I was assigned a staff person and given a crying boy and a bundle of clothes. He was sad, so sad, and he kept crying, “mommmmm.” I know, I thought, me too. It’s St. Patrick’s Day and I’d love to be sharing a Jameson with my mom, although you’re a little young for that sort of thing, pal. I leaned in close as I helped him into his shirt and pants, almost whispering the words to “Harrigan,” one of my mom’s March 17th standbys. He calmed down, a little bit. Warm fingers and a whispered song, sometimes they do the trick, I thought.
As I was helping him off the table and toward the next thing he was going to hate (tooth brushing and face washing), the staff person turned to me, speaking very slowly, like a nurse in a senility ward. “That was very good, the way you sang to him. It calmed him dooown,” she said. She made a “down” gesture with her hands, in case she had used too many syllables for me.
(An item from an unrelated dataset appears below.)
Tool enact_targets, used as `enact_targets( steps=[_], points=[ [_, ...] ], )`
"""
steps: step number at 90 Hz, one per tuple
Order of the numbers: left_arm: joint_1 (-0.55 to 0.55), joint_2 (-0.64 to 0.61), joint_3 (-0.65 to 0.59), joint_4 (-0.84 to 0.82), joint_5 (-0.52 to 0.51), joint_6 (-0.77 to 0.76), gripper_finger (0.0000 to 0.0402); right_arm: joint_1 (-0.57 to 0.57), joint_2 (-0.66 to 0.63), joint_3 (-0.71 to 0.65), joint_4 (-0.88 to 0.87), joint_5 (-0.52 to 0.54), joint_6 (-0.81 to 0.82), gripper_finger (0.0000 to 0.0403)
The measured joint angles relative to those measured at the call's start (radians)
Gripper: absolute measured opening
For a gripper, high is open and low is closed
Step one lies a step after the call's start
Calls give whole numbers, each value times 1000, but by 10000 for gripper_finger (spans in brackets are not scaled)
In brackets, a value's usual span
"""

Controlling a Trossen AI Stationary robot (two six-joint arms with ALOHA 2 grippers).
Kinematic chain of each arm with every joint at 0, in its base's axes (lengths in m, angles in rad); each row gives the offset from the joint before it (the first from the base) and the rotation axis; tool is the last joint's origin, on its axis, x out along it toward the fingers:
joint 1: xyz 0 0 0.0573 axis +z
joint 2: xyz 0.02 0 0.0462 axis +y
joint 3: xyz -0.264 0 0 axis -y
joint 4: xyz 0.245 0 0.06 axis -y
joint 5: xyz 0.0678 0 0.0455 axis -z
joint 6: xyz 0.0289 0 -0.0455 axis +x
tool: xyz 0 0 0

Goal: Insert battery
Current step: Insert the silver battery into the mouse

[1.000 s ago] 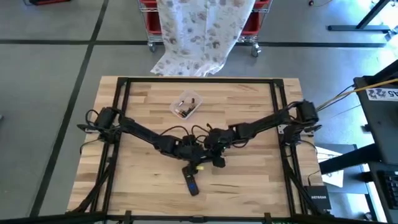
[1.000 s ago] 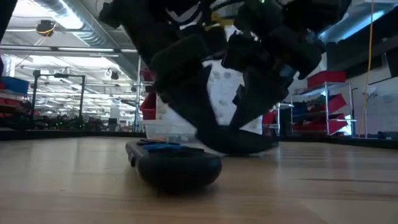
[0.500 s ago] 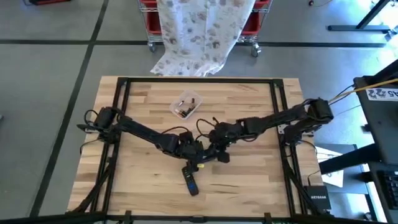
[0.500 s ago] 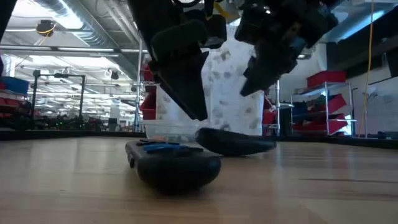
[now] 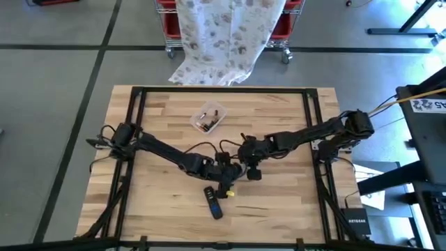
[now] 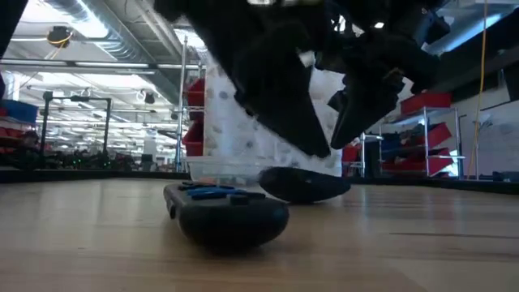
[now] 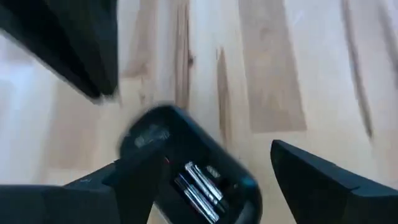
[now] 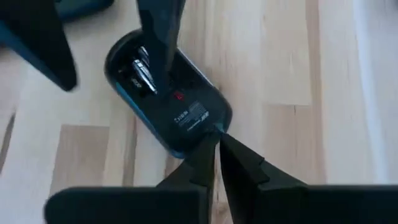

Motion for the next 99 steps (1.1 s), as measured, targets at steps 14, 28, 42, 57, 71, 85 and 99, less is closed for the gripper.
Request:
enact_targets(
  steps=[14,28,42,57,71,85,99],
  points=[
    [0,34,1,-38,-37,-117,276,0,0,0,-6,-4,49,14],
    [-9,39,2,-108,-102,-150,276,2,0,0,1,-30,81,14],
    [-10,40,2,-140,-108,-183,276,20,0,-30,87,-45,91,14],
    [-7,39,2,-160,-108,-219,273,36,0,-122,271,-66,98,15],
    [-5,37,1,-169,-71,-236,222,42,0,-157,317,-117,-41,50],
    [-5,18,3,-174,-55,-267,139,42,0,-158,322,-80,-83,127],
    [10,-18,0,-181,-48,-282,89,40,-2,-145,290,-69,-52,178]
  ],
)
I could feel my eyes narrow. She has taken one entire child psychology class, I thought, possibly even two. And she was practicing her skills with the elderly, which was, I realized, me. I kept my eyes down (it goes along well with keeping my mouth shut, I’ve found) and continued with the sad, sad boy.
He had a hard time in the elevator. He had a hard time at breakfast. By the time we got back up the elevator and into the playroom, he looked as if he might shatter. I scooped him up and laid him against me, leaning back in the window seat and trying the song again. He started to feel a little limp, and, just as we were both letting our guard down, I heard scolding being directed my way: “If you hold him like that, then when you leave, he’ll just cry. You have to put him down right now so he can play.”
I looked up at the clock. I was leaving in two hours. He didn’t seem as if playing was on the top of his “to-do” list for today. Couldn’t he have ten minutes, just to be? No. Someone knew better than me, I told myself, and I needed to muster up some humility and do what she was telling me.
The little boy did fine when I let him down, of course. I’m not offering magic, just arms, and the kids always manage, somehow -- I suppose because they have no other option than to just pick up a stuffed animal, or a Spiderman truck, or a storybook, and try to make it through the next five minutes, and then the five minutes after that.
When the wise staffer decided that she would give the crying boy a plastic butterfly to hold when he was sad, accompanied by much opaque explanation on her part, I thought, what about having him hold onto me, I’m right here and ready to go, but I kept quiet.
But I do have an opinion about what usually works, in case anyone ever might ask. What works, I think, is to be broken, and to know it, and to put myself in front of these broken children, as open as I can manage to be, and for us to abide with one another. All around us can be a sea of rules and schedules and the infinite wisdom of petty bureaucrats. But those kids can see my jagged places, and I can see theirs, and sometimes, we get left alone for a little while, just to be together.
That’s how I’ve been managing, for so many years, to keep coming back and presenting myself to the world of crying babies, no matter why they’re crying, and no matter what happens next.